A peine la campagne présidentielle entamée, le débat s'enflamme déjà sur l'avenir énergétique du pays. Avec les débats, voire les polémiques, sur la future place du nucléaire et des énergies renouvelables, toutes les deux décarbonées mais souvent opposées, les discours se polarisent, dans un contexte anxiogène d'explosion des prix du gaz et de l'électricité. Et l'éolien n'y échappe pas, son déploiement se trouvant au cœur de nombreuses controverses, allant des critiques sur la dénaturation du paysage aux accusations d'atteintes à la biodiversité.
En effet, tandis que la programmation de l'énergie (PPE) de la France prévoit de doubler, au moins, la puissance fournie par ces géants à pales d'ici à 2028, la question de leur implantation semble diviser plus que jamais.

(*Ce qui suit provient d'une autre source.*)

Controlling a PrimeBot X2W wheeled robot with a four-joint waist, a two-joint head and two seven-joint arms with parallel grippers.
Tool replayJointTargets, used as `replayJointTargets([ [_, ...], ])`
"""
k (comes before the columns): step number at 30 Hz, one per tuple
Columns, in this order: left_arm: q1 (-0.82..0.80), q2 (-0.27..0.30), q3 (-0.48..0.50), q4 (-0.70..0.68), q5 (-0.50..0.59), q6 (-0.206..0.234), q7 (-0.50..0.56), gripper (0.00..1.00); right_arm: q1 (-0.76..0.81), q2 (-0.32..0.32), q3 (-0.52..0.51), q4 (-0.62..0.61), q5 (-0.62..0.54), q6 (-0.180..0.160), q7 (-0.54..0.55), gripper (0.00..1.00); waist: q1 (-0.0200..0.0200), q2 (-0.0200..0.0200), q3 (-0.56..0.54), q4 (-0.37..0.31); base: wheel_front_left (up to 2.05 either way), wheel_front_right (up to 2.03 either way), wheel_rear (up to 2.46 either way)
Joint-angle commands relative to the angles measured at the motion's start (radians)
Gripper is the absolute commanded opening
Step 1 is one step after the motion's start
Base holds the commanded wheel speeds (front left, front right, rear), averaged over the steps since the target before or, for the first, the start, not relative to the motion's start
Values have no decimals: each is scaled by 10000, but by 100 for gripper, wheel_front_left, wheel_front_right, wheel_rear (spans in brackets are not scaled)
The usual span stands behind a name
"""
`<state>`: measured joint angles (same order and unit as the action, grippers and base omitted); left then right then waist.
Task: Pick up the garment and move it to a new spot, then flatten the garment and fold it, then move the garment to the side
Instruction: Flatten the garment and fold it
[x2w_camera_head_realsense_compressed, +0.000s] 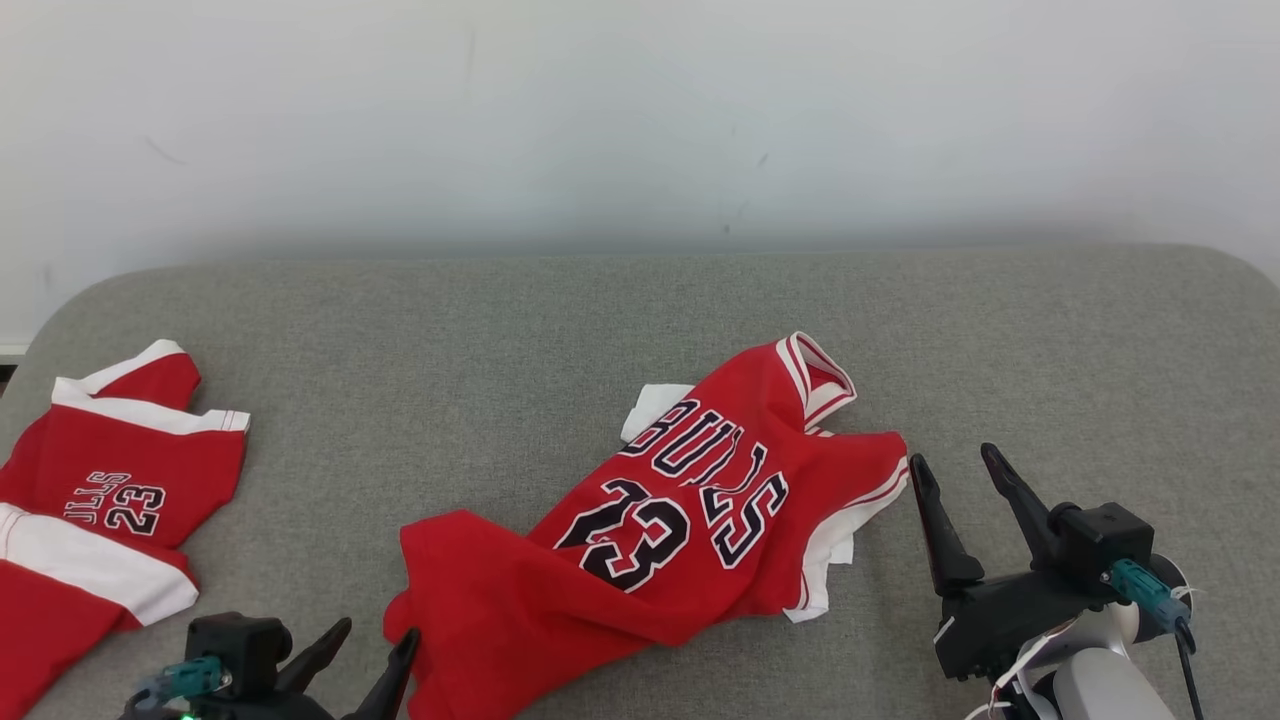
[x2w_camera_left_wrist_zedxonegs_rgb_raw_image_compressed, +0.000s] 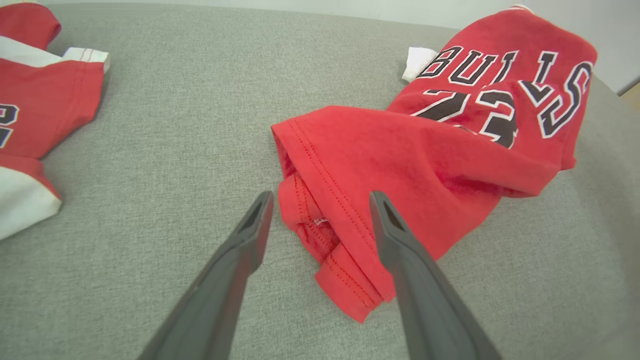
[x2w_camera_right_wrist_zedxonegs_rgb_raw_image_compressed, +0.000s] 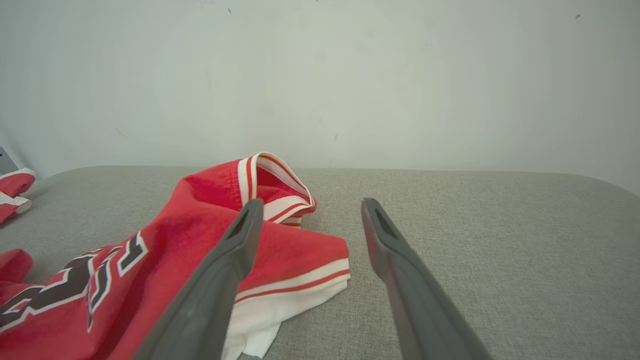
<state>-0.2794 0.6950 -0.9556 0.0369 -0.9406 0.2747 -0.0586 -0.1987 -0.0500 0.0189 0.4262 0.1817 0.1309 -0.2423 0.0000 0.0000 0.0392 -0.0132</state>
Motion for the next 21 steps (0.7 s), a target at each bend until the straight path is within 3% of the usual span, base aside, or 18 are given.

En témoigne la grogne qui monte dans certains territoires, où les recours se multiplient. « Une petite musique est en train de s'installer dans notre pays », a ainsi regretté la ministre de la transition écologique, Barbara Pompili, à l'occasion de la présentation du bilan de la filière ce mardi.
Un refrain anti-éolien de plus en plus audible, et incompatible avec le cap fixé par l'Etat d'augmentation annuelle de la puissance installée de 1.800 à 2.000 MW par an - loin des 1.300 MW « seulement » de l'année 2020. Pour cause, alors que dans ses prévisions, le gestionnaire de réseau RTE estime que la demande d'électricité devrait croître de l'ordre de 20 % d'ici à 2035 et de 50 % d'ici à 2050, développer « massivement » les énergies renouvelables est « la seule solution », a fait valoir Barbara Pompili.
«Même si la décision de construire de nouveaux réacteurs nucléaires était prise aujourd'hui et si le chantier était mené dans les temps et dans des temps record, sans subir aucun retard, ceux-ci ne pourraient être opérationnels avant 2035 au plus tôt. Or, la demande d'électricité arrive avant. [...] Dans cette situation, soit on fait du renouvelable, soit on fait du fossile. Or, nous ne voulons pas faire d'énergie fossile», a-t-elle insisté.